На миг рука чуть ослабла. Она воспользовалась этим и постаралась укусить ее. Томас закричал и инстинктивно отдернул руку. Тогда Катрин изо всех сил завопила, как зверь на краю гибели… Мальчишка принялся ее бить, но ему не удалось заставить ее замолчать, и теперь он сам принялся кричать так же громко, как и она, во власти настоящего приступа слепой ненависти. Катрин едва расслышала стук в дверь, затем последовали сильные удары, раздался мощный треск ломавшегося дерева. Она увидела Жосса, который рванулся к ней на помощь. Бывший бродяга устремился к кровати, выхватил оттуда Томаса и принялся дубасить его. Спрятавшись за занавески кровати, Катрин закрыла глаза, чтобы не видеть драки, но слышала глухие удары кулаков Жосса по голому телу пажа, при этом Жосс не скупился выливать на гнусного мальчишку фонтан отборных ругательств.

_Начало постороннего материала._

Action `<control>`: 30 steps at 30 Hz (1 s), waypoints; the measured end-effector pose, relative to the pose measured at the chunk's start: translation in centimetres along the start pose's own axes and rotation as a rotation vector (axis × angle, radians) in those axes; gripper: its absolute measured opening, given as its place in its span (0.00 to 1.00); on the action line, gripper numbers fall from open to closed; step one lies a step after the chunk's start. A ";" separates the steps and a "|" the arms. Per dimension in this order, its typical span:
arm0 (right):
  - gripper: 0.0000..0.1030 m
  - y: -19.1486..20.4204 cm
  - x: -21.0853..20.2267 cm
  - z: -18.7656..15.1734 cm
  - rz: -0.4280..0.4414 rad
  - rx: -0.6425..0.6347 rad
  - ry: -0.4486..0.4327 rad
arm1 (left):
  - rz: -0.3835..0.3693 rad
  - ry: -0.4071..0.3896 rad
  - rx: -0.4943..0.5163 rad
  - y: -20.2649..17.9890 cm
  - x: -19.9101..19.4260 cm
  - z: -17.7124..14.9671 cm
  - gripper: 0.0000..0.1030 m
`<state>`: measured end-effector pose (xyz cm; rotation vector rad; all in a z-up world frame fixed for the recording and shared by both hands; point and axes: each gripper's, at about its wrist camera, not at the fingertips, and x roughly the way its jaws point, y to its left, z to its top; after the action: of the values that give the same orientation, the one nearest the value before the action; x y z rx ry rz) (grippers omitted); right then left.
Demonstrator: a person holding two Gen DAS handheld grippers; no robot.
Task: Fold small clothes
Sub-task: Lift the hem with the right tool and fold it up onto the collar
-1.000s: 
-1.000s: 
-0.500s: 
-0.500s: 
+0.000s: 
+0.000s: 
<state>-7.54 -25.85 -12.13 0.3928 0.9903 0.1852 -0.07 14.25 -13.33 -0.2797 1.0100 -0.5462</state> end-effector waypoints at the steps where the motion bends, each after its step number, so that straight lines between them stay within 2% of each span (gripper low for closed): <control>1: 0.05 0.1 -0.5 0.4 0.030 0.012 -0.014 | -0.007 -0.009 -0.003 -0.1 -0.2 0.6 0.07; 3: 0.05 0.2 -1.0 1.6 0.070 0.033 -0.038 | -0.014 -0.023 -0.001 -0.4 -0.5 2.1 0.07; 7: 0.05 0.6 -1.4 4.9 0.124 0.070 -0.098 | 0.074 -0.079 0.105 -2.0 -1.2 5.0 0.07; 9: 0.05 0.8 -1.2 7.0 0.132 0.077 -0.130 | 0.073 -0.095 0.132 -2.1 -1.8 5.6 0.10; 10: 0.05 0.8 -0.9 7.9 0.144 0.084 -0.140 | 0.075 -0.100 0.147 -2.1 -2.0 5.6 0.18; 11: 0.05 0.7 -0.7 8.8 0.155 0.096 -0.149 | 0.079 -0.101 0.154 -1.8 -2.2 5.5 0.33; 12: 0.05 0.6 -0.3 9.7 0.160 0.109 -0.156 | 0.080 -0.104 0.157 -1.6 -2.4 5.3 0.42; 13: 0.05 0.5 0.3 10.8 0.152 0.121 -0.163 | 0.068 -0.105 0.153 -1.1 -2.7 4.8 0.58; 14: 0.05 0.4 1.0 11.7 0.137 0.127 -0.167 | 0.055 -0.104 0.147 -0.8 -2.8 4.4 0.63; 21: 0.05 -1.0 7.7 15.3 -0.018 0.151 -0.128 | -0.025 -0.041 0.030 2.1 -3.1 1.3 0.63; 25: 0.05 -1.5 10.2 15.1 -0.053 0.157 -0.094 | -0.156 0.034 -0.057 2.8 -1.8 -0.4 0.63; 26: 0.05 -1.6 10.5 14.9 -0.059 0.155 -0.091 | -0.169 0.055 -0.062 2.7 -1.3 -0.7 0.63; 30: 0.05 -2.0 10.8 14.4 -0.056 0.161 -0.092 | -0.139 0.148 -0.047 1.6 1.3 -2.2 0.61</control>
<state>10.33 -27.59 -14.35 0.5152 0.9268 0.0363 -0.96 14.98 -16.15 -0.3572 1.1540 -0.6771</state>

Последний удар кулака, последний пинок ногой по худому заду молодого сатира, и вот Томас в чем мать родила был выброшен в коридор. Едва приземлившись, он тут же бросился бежать, пока Жосс, бурча ругательства, пошел вытаскивать из-за шкафа обеих служанок, которые, прибежав на шум, забились туда от страха. Он показал им на Катрин: та свернулась у себя в кровати в клубок, натянула простыни и смотрела на них полными ужаса глазами.
– Займитесь мадам Катрин! Я пойду скажу господину архиепископу, что я думаю о его драгоценном паже. Отвратительный гаденыш! Вам не очень больно, мадам Катрин? Он же избивал вас, как озверелый, когда я ворвался!
Ровный голос парижанина вернул Катрин самообладание. Она даже попыталась ему улыбнуться.
– Ничего серьезного. Спасибо, Жосс. Без вас… Господи! Какая гадость! Я долго не забуду этого кошмара! – добавила она, готовая расплакаться.
– Наверное, в этого Томаса вселился дьявол. Мне жаль тот монастырь, куда он себя прочит, я даже жалею Бога! В этом мальчишке он получит гнуснейшего служителя!
Задумавшись и нахмурив брови, Жосс словно врос в пол посередине комнаты, уставившись невидящим взглядом на солнце, которое теперь уже сияло с лучистым ликованием наступившего дня. Неожиданно он прошептал:
– Мальчишка получил хорошую взбучку, мадам Катрин, но лучше вам поскорее уехать. Как только Готье сможет ехать…
– Он может, я думаю, ехать. К нему вернулась память.
Жосс Роллар поднял брови, бросая на молодую женщину искренне удивленный взгляд.
– Выздоровел? Но ведь вчера еще, перед тем как стали гасить огни, я зашел к нему, и он все еще был в том же состоянии.
Катрин, царапины которой разглядывали служанки, почувствовала, что начинает краснеть. В смущении она отвела глаза.
– Чудо произошло этой ночью! – только и сказала она.